The machine then trains to “see” the separate objects on the picture using the map created by clustering different object classes.
2D boxes
Data annotations of this type also go by the name bounding boxes. These annotations illustrate objects in 2D by drawing boxes around them on an image. For example, cars, people, household objects, cars are used in autonomous driving algorithms, etc.
Using similar parameters, the machine then classes objects into predefined categories (cars, people, household items, etc.).
3D Cuboids
The initial frame around an object can be enhanced with 3D cuboids similar to 2D boxes. A two-dimensional image can be given an in-depth perspective with this type of data annotation.
An image with the third dimension also shows rotation, relative position, and predictions of movement in addition to size and position in space.
Polygonal Annotation
As frames cannot capture the shape of an object quickly, they are not sufficient for training an ML algorithm. For objects with complicated outlines (such as curvy or multi-sided), polygonal annotation can be used.
Objects and their positions in space can be recognized by machines based on their polygonal shapes. Therefore, you can explain what a lamp or vase is or what type of object they are to your model in the interior design project.
Keypoint Annotation
There is a type of annotation that aims directly at this, despite artificial objects being simpler to explain to algorithms than natural objects. In keypoint annotations, the main (key) points of a natural object are defined so that a machine learning algorithm can predict the shape and movement of the object.

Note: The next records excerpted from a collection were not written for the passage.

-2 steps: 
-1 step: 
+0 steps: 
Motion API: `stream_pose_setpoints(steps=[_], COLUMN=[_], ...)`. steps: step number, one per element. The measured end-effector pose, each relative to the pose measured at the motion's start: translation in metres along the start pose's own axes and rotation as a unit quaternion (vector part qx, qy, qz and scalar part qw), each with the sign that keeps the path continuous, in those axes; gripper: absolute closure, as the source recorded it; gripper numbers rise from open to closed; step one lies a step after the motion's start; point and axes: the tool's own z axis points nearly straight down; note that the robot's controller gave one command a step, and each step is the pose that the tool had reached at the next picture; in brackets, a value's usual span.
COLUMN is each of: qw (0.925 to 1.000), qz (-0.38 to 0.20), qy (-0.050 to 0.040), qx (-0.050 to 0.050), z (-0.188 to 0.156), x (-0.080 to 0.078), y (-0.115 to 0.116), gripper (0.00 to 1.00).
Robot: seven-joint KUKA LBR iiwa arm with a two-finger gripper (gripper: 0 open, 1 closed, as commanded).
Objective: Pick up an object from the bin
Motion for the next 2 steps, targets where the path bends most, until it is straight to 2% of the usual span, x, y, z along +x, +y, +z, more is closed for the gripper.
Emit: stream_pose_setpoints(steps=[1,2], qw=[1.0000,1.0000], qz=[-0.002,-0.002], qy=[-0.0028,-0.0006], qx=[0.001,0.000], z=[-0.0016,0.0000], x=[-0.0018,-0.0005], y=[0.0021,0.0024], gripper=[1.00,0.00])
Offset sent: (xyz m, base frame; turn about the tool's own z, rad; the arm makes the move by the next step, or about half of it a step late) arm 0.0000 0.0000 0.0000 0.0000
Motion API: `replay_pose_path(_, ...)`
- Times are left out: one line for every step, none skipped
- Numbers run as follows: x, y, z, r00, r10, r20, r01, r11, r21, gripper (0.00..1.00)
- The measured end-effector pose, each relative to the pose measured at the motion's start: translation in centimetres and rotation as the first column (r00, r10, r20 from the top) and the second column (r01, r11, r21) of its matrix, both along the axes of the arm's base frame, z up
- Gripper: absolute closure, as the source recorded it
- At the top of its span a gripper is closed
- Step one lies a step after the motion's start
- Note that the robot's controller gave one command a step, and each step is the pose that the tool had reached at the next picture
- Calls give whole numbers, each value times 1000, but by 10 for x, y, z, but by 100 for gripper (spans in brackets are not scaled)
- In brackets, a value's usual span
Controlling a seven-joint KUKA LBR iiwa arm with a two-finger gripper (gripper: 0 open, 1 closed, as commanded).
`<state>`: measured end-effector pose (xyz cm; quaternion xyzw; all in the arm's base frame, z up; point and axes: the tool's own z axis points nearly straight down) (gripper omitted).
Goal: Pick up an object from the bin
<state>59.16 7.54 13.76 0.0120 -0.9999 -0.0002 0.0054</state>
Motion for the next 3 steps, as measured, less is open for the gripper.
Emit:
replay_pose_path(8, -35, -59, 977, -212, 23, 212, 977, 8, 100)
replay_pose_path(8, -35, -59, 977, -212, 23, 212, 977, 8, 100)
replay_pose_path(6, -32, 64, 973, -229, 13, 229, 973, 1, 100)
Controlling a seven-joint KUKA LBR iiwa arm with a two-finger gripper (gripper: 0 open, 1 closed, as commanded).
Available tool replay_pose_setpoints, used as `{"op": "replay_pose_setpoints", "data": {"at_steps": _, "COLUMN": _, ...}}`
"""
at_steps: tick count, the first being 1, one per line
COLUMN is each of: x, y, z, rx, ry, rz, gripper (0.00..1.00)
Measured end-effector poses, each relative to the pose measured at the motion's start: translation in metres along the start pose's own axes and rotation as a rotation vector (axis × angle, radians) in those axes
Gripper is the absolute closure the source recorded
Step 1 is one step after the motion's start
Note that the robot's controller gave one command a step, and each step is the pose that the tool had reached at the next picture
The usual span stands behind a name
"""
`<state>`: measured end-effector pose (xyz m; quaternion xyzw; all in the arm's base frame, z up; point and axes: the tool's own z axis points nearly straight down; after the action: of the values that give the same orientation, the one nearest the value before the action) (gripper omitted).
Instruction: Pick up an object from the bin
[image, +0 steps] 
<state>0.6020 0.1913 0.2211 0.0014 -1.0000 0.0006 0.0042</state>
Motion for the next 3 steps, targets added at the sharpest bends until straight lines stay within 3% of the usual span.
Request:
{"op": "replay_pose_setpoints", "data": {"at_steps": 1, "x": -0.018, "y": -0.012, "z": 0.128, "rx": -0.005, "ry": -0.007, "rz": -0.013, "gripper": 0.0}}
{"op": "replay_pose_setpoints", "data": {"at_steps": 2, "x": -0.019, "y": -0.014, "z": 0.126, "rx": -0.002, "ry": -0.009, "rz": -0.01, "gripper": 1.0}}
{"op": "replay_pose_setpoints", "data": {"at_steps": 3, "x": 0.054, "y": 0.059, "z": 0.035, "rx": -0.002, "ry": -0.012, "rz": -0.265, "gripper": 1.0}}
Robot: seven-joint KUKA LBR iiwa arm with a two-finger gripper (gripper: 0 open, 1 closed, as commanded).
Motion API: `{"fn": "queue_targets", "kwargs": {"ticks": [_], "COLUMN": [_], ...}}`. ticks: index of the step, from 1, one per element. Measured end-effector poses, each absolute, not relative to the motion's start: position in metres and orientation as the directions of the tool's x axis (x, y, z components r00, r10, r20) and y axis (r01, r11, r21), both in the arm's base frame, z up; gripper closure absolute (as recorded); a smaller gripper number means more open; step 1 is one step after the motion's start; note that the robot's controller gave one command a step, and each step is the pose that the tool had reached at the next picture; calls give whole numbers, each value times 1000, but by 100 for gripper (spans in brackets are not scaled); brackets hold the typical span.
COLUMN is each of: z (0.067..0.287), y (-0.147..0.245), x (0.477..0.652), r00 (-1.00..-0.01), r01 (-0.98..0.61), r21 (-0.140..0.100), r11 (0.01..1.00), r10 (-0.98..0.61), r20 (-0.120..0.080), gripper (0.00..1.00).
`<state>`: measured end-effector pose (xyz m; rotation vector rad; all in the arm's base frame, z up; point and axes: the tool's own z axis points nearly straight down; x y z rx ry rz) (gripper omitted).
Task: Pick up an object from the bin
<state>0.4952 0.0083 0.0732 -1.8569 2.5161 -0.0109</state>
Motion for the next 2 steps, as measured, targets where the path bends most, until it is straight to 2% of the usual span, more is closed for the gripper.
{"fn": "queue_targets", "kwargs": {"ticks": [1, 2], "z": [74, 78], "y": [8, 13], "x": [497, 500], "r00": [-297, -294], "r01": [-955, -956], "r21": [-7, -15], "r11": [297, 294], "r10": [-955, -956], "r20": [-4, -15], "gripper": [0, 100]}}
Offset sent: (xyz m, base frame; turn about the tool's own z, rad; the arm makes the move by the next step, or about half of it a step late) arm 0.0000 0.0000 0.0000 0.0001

People and animals use keypoint annotations for a variety of purposes, including facial and emotion recognition, tracking their movements (such as in sports apps or exercise programs), etc. The versatility of this type of annotation allows it to also be used to track machine-made objects’ positions.
References
[change | change source]- ↑ Naminas, Karyna (August 5, 2024). "Data Annotation: Your Guide to Efficient In-House Workflows". Label Your Data. Retrieved 2024-09-11.
- ↑ Anolytics (2023-09-12). "The Complete Guide to Data Annotation". Anolytics. Retrieved 2025-02-24.